Newborn screening (NBS) for cystic fibrosis (CF) has been shown to be advantageous for children with CF, and has thus been included in most NBS programs using various algorithms. With this study, we intend to establish the most appropriate algorithm for CF-NBS in the Portuguese population, to determine the incidence, and to contribute to elucidating the genetic epidemiology of CF in Portugal. This was a nationwide three-year pilot study including 255,000 newborns (NB) that were also screened for congenital hypothyroidism (CH) and 24 other metabolic disorders included in the Portuguese screening program. Most samples were collected in local health centers spread all over the country, between the 3rd and 6th days of life. The algorithm tested includes immunoreactive trypsinogen (IRT) determination, pancreatitis associated protein (PAP) as a second tier, and genetic study for cases referred to specialized clinical centers. Thirty-four CF cases were confirmed positive, thus indicating an incidence of 1:7500 NB. The p.F508del mutation was found in 79% of the alleles. According to the results presented here, CF-NBS is recommended to be included in the Portuguese NBS panel with a small adjustment regarding the PAP cut-off, which we expect to contribute to the improvement of the CF-NBS performance. According to our results, this algorithm is a valuable alternative for CF-NBS in populations with stringent rules for genetic studies.

Keywords:

newborn screening; cystic fibrosis; IRT; PAP

1. Introduction

Cystic fibrosis (CF, OMIM 219700) is a monogenic, autosomal recessive, inherited, multi-systemic disease common in the Caucasian population [1,2]. It results from mutations in the CFTR (CFTR; MIM#602421) gene encoding the CF transmembrane conductance regulator (CFTR) protein, a chloride (Cl⁻)/bicarbonate channel functioning at the apical surface of epithelial cells [3,4]. The absence or dysfunction of the CFTR protein affects exocrine secretion, leading to a positive sweat Cl⁻ test (SCT) (a Cl⁻ concentration in sweat ≥ 60 mEq/L). Pulmonary, pancreatic and hepatobiliary symptoms, as well as male infertility, are typical signs of CF. Despite large clinical heterogeneity, respiratory tract symptoms dominate CF pathology, with early impaired pulmonary function and lung disease being the major cause of morbidity and mortality in CF [5]. Adding to the broad phenotypic spectrum, a large genotypic variety is also observed (particularly in some regions, like Southern Europe), with genotype–phenotype correlations difficult to establish due to the involvement of multiple genetic modifiers and environmental factors [6,7].
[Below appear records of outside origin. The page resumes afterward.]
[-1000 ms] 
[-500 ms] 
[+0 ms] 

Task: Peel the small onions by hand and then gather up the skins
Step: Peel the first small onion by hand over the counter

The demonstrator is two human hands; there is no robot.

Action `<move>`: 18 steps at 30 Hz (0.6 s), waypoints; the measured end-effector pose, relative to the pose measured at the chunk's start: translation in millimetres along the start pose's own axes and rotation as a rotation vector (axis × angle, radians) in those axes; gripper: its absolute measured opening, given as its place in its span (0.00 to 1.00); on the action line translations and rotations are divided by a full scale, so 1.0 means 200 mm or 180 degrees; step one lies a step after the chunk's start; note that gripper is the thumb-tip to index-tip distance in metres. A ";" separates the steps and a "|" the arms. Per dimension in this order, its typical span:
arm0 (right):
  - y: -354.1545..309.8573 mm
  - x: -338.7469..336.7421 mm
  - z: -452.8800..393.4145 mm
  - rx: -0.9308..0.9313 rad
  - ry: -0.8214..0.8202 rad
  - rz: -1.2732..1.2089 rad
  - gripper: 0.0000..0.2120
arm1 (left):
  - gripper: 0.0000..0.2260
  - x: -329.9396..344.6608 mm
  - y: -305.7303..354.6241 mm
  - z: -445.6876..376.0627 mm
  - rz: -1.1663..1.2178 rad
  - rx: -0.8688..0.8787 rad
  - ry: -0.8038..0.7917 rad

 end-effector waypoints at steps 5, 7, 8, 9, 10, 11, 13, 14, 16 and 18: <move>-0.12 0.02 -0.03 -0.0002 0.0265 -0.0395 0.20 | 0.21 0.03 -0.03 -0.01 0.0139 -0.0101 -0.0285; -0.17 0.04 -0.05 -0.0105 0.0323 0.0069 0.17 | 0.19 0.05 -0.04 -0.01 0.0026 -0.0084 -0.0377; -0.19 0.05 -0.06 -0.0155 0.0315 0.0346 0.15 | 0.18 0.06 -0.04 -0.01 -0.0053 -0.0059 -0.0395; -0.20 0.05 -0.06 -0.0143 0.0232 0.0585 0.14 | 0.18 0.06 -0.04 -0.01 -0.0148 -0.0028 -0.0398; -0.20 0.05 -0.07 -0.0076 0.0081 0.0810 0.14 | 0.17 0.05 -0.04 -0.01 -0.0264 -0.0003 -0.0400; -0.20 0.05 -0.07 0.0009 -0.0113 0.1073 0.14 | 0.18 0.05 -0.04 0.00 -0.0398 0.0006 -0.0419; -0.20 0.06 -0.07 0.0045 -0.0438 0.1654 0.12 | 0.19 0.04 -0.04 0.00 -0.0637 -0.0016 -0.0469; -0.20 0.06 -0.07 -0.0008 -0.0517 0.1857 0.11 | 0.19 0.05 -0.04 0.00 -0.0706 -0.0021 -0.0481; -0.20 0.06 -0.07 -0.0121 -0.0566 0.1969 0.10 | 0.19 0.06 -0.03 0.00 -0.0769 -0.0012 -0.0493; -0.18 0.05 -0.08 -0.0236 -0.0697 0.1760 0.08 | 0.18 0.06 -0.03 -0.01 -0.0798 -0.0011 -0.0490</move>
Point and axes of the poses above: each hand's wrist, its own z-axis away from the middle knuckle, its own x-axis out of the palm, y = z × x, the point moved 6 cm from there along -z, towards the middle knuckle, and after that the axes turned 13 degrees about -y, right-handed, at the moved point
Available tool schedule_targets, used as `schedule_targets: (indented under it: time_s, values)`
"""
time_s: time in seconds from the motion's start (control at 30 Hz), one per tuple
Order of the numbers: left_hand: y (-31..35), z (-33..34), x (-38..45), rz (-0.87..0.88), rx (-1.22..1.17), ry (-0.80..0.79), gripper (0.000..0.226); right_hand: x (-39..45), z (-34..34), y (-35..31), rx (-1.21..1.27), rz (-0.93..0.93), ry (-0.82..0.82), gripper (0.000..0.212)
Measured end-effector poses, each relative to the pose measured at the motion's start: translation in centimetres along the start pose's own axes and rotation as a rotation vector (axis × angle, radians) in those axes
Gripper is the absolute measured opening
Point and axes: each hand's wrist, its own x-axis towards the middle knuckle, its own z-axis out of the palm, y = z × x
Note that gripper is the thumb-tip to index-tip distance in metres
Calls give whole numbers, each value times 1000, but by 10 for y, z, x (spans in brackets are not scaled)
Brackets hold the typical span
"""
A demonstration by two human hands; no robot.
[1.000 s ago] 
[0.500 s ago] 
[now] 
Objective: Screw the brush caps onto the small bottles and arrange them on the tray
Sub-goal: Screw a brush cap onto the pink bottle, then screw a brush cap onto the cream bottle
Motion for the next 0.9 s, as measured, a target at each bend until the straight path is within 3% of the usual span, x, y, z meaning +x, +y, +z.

More than 2000 CFTR coding gene sequence variations have been reported (CFTR Mutation Database), but only a small percentage of these have a demonstrated CF-causative effect (www.cftr2.org, accessed on 6 April 2018) [8,9]. Despite such high genetic heterogeneity, there is one single mutation (p.F508del), which is present in 70% of CF patients worldwide, thus being the most common CF-causing mutation [10,11]. Important clinical trials are ongoing for new drugs specifically designed to improve CFTR expression and function on a mutation-specific basis, and these will likely contribute to significantly increasing the life expectancy of patients and their quality of life [6,12,13].

CF has been included in most newborn screening (NBS) programs based on well-recognized, long-term benefits [14,15,16,17]. Starting in New Zealand and Australia, it is now included in all states of the USA and most European countries [18]. Ultimately, all NBS programs refer infants with a positive screening test to a specialized CF center for SCT and clinical evaluation so as to confirm a diagnosis of CF. It is necessary to obtain evidence of CFTR dysfunction through the identification of two CFTR gene mutations previously assigned as CF-causing, two tests showing a high Cl⁻ concentration in sweat (>60 mEq/L), distinctive transepithelial nasal potential difference (NPD) measurements, and/or assessment of CFTR (dys)function in native colonic epithelia ex vivo [19,20,21,22]. Accordingly, such programs have high variability in terms of organization and algorithms. Indeed, NBS algorithms differ by country (also often by regions within the same country), but they usually start with IRT determination, with positive results triggering second-tier tests which can be either DNA analysis or PAP determination. Some algorithms also include the request of a second sample for IRT determination, and each algorithm has its own sensitivity and specificity [17]. Each program adopts an algorithm which is adapted to the characteristics of the population being tested, and matches the health system conditions of each country [6].

Here, we describe results from a three-year pilot study for CF-NBS conducted in Portugal and including 255,000 NB, with the aim of establishing the most appropriate conditions that identify the majority, if not all, of Portuguese individuals with CF and selecting the most suitable algorithm for the implementation of CF-NBS in our country, taking into account its specific features.

2. Materials and Methods

2.1. Population in the Study

This study was submitted to the ethical committee for health from the National Institute of Health Doutor Ricardo Jorge (approval date: 28 October 2013, approval number CD2013/121304554).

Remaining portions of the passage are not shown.